Suriname is facing the third highest rate of inflation in the world, following Venezuela and South Sudan. According to the Bureau of Statistics in Suriname, “inflation is running at an annualized 64%, up from an average 4% in 2013-2015.” This has led to a national crisis in which businesses are closing, food prices have increased, and hospitals are unable to run because they do not have basic supplies such as bandages. The country relies heavily on its exports of gold and oil, for which the global prices have fallen. In addition to falling prices, the Alcoa Aluminum Refinery, a staple in the economy, closed its doors last year. The president of the country, Desi Bouterse spent heavily before the 2015 elections and exhausted the currency reserves. President Bouterse has refused to listen to the suggestions of the International Monetary Fund (IMF) after the IMF authorized a 478-million-dollar loan to the country in May. The president believes, “the IMF requirements are very harsh and that his government may move to withdraw from the loan agreements and seek support from another source.”

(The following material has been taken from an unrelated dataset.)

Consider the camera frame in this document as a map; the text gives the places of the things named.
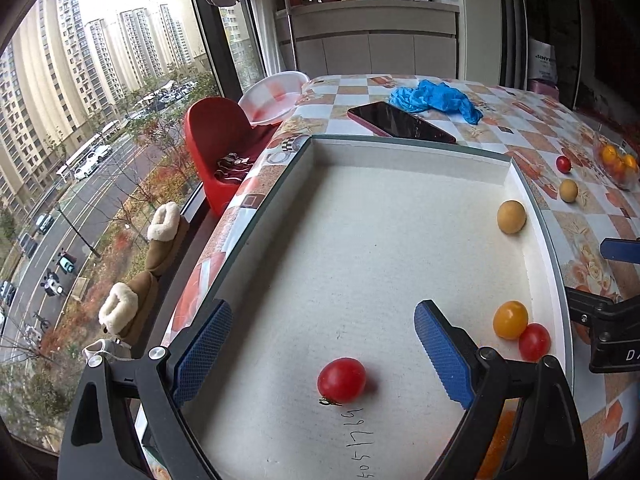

The citizens of Suriname are being hit the hardest. Hospitals can no longer sustain themselves and provide medical care. Manodj Hindori, chairman of the National Hospital Council, stated that “all the country’s hospitals are on the verge of bankruptcy because of higher prices for supplies combined with reduced government subsidies.” According to the New York Times, doctors are pleading for help from Surinamese living abroad to donate supplies like sterile tubes.
The Suriname government insists that the economic crisis will pass when gold and oil prices improve. And the president is hopeful that production by the US based Newmont Mining Corporation set to operate later this year will boost the economy.